Thomas Berg v. Honeywell International, Inc.

502 F. App'x 674
CourtCourt of Appeals for the Ninth Circuit
DecidedDecember 19, 2012
Docket11-35001
StatusUnpublished
Cited by2 cases

This text of 502 F. App'x 674 (Thomas Berg v. Honeywell International, Inc.) is published on Counsel Stack Legal Research, covering Court of Appeals for the Ninth Circuit primary law. Counsel Stack provides free access to over 12 million legal documents including statutes, case law, regulations, and constitutions.

Bluebook
Thomas Berg v. Honeywell International, Inc., 502 F. App'x 674 (9th Cir. 2012).

Opinion

MEMORANDUM *

Thomas Berg, Ryne Linehan, Nayer Mahmoud, Stanley Smith, and Thomas Berg (collectively, “Relators”) appeal the dismissal of their qui tam action against Honeywell International, Inc. and Honeywell, Inc. (collectively, “Honeywell”), under the False Claims Act (“FCA”), 31 U.S.C. § 3729-3733. The facts are well known to the parties and we do not repeat them here.

The district court held that it lacked jurisdiction over Relators’ action under the FCA because the Army Audit Agency (“AAA”) reports and the Government Accountability Office (“GAO”) report were “public disclosures” under 31 U.S.C. § 3730(e)(4)(A) and Relators did not qualify as “original sources” under § 3730(e)(4)(B). We review de novo a district court’s determination that it lacks subject matter jurisdiction under § 3730(e)(4)(A). United States ex rel. Meyer v. Horizon Health Corp,, 565 F.3d 1195, 1198 (9th Cir.2009).

*676 The “public disclosure bar” of the FCA provides that

No court shall have jurisdiction over an action under this section based upon the public disclosure of allegations or transactions in a criminal, civil, or administrative hearing, in a congressional, administrative, or Government Accounting Office report, hearing, audit, or investigation, or from the news media, unless the ... person bringing the action is an original source.

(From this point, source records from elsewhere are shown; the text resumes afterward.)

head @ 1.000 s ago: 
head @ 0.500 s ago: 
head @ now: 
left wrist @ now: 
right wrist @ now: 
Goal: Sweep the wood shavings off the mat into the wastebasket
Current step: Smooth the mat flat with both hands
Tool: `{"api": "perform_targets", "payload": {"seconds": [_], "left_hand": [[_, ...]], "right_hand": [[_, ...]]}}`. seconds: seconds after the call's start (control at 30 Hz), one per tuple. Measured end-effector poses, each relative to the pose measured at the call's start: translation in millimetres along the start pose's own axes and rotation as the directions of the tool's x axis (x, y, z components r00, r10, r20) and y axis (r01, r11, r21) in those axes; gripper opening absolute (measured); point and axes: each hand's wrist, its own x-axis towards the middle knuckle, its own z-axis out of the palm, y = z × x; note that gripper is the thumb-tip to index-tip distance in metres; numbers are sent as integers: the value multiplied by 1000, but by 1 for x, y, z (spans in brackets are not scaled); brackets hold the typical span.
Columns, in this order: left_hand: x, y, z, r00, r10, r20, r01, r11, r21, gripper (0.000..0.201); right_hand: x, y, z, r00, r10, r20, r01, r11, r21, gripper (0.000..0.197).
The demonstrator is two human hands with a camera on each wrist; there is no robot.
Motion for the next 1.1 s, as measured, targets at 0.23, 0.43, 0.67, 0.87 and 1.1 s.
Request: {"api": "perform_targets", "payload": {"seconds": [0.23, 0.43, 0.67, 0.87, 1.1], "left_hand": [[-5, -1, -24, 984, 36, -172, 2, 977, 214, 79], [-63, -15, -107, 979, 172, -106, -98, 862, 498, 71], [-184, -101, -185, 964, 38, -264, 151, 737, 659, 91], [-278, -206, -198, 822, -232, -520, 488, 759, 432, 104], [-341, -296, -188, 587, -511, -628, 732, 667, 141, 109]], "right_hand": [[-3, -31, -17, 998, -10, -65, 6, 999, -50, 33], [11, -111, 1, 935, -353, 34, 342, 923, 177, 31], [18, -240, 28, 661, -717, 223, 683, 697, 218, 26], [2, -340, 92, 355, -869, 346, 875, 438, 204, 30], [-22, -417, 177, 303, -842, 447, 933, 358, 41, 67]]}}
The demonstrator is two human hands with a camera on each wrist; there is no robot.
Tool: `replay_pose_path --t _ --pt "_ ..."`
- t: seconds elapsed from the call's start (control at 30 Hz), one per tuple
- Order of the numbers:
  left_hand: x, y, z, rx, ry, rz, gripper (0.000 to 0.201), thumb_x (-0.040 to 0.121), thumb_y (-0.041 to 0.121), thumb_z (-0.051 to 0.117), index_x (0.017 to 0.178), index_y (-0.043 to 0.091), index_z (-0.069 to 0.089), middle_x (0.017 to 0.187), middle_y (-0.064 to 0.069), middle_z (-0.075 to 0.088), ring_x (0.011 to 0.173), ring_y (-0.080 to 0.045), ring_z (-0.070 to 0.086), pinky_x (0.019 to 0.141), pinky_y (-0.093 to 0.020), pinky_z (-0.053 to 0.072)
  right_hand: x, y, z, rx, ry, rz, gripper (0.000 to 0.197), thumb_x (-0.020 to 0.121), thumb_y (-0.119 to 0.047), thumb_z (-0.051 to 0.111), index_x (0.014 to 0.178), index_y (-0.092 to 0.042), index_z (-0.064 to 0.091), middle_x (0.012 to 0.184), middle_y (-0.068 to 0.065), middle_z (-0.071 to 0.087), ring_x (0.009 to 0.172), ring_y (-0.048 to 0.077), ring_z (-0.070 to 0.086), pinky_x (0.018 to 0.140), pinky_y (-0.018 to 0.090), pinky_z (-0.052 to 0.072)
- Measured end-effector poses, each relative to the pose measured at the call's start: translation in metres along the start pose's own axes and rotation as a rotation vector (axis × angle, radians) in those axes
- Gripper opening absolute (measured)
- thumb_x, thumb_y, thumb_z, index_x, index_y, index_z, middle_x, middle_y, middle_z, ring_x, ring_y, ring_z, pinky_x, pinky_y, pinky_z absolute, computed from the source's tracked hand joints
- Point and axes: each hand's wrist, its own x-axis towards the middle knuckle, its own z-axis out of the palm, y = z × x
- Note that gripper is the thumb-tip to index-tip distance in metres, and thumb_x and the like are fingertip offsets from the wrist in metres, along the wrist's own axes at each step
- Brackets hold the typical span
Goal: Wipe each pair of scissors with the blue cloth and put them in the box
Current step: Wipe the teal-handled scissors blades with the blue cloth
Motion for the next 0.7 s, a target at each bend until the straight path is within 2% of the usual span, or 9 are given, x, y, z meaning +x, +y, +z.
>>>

31 U.S.C. § 3730(e)(4)(A) 1 For the bar to prevent a court from exercising jurisdiction, there must have been (1) a “public disclosure” (2) of “allegations or transactions” (3) in one of the three fora articulated in the statute (4) and the relator’s action must be based upon that public disclosure. United States ex rel. Lindenthal v. Gen. Dynamics Corp., 61 F.3d 1402, 1409 (9th Cir.1995).

Initially, we must determine whether the AAA reports were publicly disclosed because they were potentially available to the public through a Freedom of Information Act (“FOIA”) request. “In the FOIA context, information can not be deemed disclosed until a member of the public requests the information and receives it from the government. Only then is the information actually, rather than theoretically or potentially, available to the public.” United States ex rel. Schumer v. Hughes Aircraft Co., 63 F.3d 1512, 1520 (9th Cir.1995), vacated on other grounds, 520 U.S. 939, 117 S.Ct. 1871, 138 L.Ed.2d 135 (1997) (emphasis in original). Here, no member of the public requested the AAA reports or received them from the government prior to the date Relators filed their action. Thus, the reports were “theoretically or potentially available” to the public prior to Relators’ suit, but they were not “actually” available and were not publicly disclosed under the FCA. See Meyer, 565 F.3d at 1201 (“[E]ven when the government has the information, it is not publicly disclosed under the Act until it is actually disclosed to the public.”).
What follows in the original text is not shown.